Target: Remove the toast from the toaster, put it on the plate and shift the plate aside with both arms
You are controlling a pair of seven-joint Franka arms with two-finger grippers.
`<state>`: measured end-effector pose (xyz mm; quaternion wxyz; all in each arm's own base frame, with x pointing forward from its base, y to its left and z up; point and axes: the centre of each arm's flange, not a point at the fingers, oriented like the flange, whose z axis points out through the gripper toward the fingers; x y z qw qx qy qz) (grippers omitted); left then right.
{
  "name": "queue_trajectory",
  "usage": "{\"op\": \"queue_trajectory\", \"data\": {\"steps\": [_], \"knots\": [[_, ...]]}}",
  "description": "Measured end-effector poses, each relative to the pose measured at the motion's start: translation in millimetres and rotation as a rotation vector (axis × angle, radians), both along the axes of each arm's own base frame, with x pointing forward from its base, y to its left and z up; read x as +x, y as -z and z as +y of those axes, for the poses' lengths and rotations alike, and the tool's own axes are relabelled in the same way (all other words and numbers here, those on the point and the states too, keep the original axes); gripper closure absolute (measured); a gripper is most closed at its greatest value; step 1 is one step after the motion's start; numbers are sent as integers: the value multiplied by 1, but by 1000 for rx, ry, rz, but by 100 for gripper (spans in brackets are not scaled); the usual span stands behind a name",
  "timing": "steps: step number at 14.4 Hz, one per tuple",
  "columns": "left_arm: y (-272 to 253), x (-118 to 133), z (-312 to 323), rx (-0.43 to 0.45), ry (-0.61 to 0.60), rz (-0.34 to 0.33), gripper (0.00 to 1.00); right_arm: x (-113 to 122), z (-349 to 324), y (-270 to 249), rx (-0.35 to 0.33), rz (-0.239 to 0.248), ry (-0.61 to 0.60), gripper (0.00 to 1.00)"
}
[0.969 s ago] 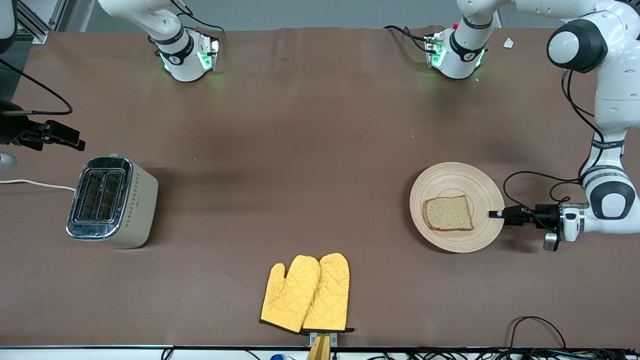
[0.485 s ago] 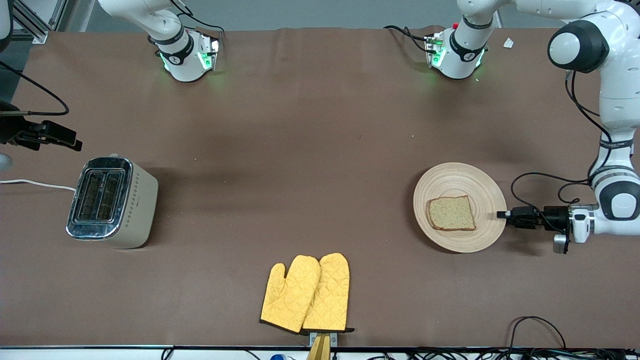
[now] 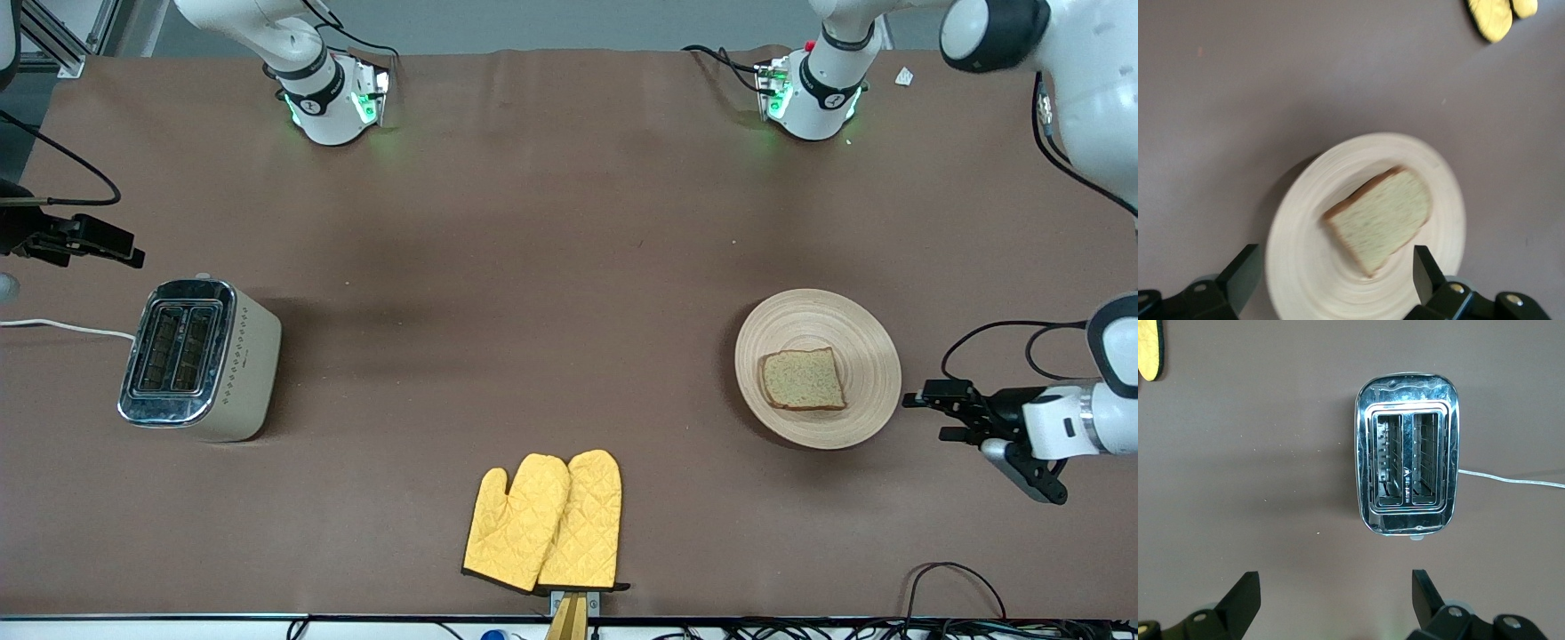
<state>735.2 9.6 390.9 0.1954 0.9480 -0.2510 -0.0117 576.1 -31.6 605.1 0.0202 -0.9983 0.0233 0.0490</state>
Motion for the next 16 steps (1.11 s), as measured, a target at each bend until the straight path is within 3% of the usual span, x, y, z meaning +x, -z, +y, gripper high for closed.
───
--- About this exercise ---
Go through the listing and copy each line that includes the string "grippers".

--- Task result ---
You are controlling a pair of seven-joint Franka arms with two-finger grippers.
`<state>`: measured end-effector pose (xyz mm; quaternion wxyz; all in each arm's own base frame, with x pointing forward from its base, y to its left and z up; point and axes: the centre of each arm's flange, not a point at the fingers, oriented like the flange, whose z axis points out through the gripper toward the fingers; x y z qw qx qy qz) (grippers omitted); left then right.

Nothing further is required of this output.